Problem -
Show all lines of the listing that hold the word "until".
BEGIN Provided material
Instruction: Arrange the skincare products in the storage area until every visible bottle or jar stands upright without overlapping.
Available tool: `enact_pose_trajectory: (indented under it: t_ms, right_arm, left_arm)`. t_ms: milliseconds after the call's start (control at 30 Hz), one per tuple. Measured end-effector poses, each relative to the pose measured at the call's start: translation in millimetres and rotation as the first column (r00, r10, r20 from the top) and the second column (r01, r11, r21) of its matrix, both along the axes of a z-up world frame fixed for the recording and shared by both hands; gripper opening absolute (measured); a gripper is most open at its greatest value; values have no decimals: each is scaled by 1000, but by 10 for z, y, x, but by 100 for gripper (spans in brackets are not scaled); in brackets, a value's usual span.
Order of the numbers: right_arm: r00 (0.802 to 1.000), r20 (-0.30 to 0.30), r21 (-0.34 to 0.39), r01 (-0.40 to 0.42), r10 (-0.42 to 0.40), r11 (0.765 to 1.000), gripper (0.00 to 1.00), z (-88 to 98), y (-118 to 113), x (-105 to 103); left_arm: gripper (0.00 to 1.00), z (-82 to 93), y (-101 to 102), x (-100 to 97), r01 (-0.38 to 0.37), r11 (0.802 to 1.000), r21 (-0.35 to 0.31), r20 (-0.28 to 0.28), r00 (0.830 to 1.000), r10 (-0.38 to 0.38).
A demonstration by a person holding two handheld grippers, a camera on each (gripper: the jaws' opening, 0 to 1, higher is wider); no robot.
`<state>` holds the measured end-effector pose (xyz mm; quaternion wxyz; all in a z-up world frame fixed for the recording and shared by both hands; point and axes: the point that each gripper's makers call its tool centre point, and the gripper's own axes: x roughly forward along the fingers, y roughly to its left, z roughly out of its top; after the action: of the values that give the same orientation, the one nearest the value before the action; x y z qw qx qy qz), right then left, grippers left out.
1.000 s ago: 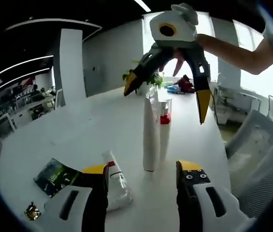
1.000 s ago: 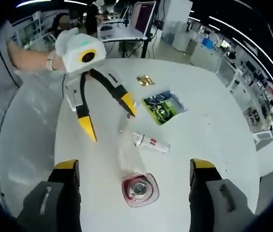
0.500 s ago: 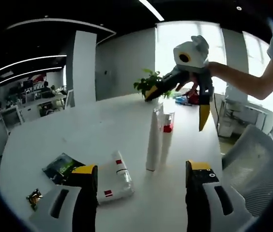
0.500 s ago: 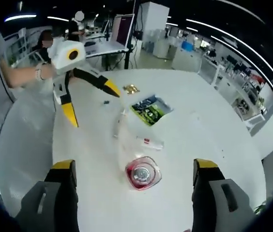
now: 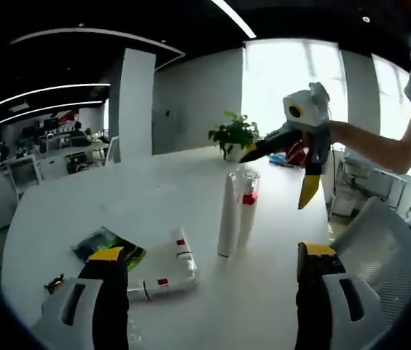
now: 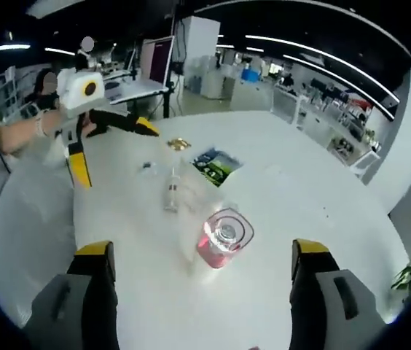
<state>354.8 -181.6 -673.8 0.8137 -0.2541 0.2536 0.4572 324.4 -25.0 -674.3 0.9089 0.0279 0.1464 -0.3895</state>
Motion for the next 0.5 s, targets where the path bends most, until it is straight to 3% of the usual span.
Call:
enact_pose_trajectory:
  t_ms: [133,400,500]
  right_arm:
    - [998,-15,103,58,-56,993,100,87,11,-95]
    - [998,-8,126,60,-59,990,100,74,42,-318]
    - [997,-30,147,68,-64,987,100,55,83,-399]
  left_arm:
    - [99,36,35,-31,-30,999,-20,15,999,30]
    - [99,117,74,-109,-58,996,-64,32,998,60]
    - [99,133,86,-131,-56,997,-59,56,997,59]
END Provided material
Answer space -
Instruction: Arrange the skincare products in the storage area until every visible bottle or jar stands upright without overlapping.
Motion for the next 0.5 s, targets where the path bends most, until it is straight to 3% of the usual span.

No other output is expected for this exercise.